_Supplied data_
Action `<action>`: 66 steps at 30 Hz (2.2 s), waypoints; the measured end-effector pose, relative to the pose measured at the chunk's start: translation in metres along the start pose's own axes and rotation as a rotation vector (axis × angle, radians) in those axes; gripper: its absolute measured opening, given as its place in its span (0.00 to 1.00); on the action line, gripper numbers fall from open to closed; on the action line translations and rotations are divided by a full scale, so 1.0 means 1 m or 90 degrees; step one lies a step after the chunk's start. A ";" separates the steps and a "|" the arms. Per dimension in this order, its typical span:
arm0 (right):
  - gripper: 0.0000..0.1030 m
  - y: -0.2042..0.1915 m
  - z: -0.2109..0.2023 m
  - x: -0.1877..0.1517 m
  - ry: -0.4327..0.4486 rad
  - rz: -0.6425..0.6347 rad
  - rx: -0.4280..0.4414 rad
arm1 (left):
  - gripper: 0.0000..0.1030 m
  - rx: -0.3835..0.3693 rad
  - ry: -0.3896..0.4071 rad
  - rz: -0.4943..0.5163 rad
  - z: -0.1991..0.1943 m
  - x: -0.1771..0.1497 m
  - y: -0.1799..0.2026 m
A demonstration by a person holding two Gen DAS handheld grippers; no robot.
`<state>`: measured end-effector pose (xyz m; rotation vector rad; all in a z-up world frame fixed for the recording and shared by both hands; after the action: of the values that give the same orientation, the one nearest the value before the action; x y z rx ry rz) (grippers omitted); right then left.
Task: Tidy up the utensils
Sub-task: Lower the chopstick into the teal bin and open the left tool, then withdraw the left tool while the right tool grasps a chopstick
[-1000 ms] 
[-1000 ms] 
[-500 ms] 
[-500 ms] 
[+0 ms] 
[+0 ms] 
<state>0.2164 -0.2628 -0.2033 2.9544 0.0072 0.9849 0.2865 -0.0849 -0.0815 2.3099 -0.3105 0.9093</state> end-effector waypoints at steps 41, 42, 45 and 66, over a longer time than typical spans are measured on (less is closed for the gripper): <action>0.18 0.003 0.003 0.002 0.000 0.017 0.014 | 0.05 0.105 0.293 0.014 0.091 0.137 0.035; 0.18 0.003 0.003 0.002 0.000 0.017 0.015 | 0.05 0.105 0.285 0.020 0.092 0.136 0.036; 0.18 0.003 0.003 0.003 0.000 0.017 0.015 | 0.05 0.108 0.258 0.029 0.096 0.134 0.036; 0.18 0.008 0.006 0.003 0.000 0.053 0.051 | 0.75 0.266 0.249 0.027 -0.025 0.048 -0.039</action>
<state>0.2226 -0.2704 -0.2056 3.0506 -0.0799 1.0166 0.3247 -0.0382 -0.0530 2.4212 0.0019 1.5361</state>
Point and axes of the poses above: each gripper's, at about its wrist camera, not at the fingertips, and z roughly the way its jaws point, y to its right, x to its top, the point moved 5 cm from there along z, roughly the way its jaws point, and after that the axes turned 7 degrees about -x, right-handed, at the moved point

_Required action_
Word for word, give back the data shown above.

_Written answer_
Action `<action>`: 66 steps at 30 Hz (2.2 s), waypoints; the measured end-effector pose, relative to the pose measured at the chunk's start: translation in metres along the start pose's own axes and rotation as a rotation vector (axis × angle, radians) in those axes; gripper: its absolute measured opening, given as its place in its span (0.00 to 1.00); on the action line, gripper numbers fall from open to closed; on the action line translations and rotations are divided by a full scale, so 1.0 means 1 m or 90 degrees; step one lies a step after the chunk's start. A ";" separates the steps and a "|" the arms. Per dimension in this order, its typical span:
arm0 (right):
  - gripper: 0.0000..0.1030 m
  - y: -0.2042..0.1915 m
  - z: -0.2109..0.2023 m
  - x: -0.1877..0.1517 m
  - ry: -0.4327..0.4486 rad
  - rz: -0.6425..0.6347 rad
  - rx: -0.4280..0.4414 rad
arm1 (left):
  - gripper: 0.0000..0.1030 m
  - rx: -0.3835..0.3693 rad
  - ry: -0.3896..0.4071 rad
  - rz: -0.4943..0.5163 rad
  - z: -0.1991..0.1943 m
  - x: -0.1771..0.1497 m
  - y: -0.1799..0.2026 m
A demonstration by a person holding two Gen DAS handheld grippers; no robot.
`<state>`: measured end-effector pose (xyz m; rotation vector rad; all in a z-up world frame fixed for the recording and shared by both hands; after the action: of the values that give the same orientation, the one nearest the value before the action; x y z rx ry rz) (grippers omitted); right then left.
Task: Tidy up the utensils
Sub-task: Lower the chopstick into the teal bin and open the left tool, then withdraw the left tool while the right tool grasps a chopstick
[-1000 ms] 
[-1000 ms] 
[-500 ms] 
[-500 ms] 
[+0 ms] 
[+0 ms] 
<state>0.2164 -0.2628 -0.2033 2.9544 0.0072 0.9849 0.2865 -0.0849 -0.0815 2.3099 -0.3105 0.9093</state> end-effector waypoints at steps 41, 42, 45 and 66, over a longer time than typical spans are measured on (less is closed for the gripper): <action>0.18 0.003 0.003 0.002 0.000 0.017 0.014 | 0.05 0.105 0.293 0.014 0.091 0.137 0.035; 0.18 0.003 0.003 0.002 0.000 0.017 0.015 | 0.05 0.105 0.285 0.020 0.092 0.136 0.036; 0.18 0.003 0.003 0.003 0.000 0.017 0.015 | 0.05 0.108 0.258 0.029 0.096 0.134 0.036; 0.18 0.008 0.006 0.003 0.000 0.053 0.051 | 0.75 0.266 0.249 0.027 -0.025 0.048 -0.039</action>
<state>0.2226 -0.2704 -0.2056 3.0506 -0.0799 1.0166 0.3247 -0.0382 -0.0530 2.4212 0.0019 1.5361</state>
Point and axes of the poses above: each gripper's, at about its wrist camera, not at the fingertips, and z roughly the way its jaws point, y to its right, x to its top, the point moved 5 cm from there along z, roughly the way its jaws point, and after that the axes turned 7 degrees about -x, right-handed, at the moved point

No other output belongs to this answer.